Necessidade de mais debates
Vital do Rêgo aproveitou para fazer uma reflexão sobre a política ultimamente. Destacou que, ao seu ver, a classe política se deteriorou ao longo do tempo. “Não há mais debates, nem mesmo dentro do Congresso e isso precisa mudar”, disse.
Questionado sobre a situação das emendas parlamentares, ele afirmou que os técnicos do TCU estão elaborando uma planilha de rastreabilidade das emendas que em breve será apresentada.
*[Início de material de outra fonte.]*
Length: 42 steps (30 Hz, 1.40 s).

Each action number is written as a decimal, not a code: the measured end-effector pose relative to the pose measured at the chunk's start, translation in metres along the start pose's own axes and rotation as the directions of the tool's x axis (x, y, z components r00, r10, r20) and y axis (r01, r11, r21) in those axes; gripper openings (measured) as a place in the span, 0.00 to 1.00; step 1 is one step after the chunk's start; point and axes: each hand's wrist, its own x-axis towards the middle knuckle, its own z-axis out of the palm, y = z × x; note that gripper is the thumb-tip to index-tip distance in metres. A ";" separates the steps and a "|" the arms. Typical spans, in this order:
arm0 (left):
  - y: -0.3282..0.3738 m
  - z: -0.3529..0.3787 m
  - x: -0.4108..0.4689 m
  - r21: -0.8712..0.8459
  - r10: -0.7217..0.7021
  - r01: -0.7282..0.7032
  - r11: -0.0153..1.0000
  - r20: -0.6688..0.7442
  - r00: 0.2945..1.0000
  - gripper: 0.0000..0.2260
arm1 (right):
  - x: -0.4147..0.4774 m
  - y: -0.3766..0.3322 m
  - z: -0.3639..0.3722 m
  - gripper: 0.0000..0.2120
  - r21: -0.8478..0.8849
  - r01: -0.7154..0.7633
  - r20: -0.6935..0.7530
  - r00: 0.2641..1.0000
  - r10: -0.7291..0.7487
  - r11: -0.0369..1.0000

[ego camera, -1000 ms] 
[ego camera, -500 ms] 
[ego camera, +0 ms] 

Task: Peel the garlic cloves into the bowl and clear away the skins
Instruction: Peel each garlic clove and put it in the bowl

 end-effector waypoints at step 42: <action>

O sistema apresentará data, hora, dia em que tais emendas foram aprovadas, empenhadas, todo o caminho percorrido por elas, a data de repasse dos recursos até chegar no início da obra.
Atuação dos advogados no TCU
O que, conforme afirmou, levará o TCU a ajudar a dar “maior transparência, legalidade e espírito público às emendas parlamentares”.
O presidente também destacou a presença dos advogados no Tribunal e a importância de atuarem sempre na Corte de contas em busca da resoluções de questões apresentadas por clientes ou de orientações para levarem externamente para os clientes. E elogiou a iniciativa do HJur, ao enfatizar que o TCU está “de portas abertas para esses profissionais”.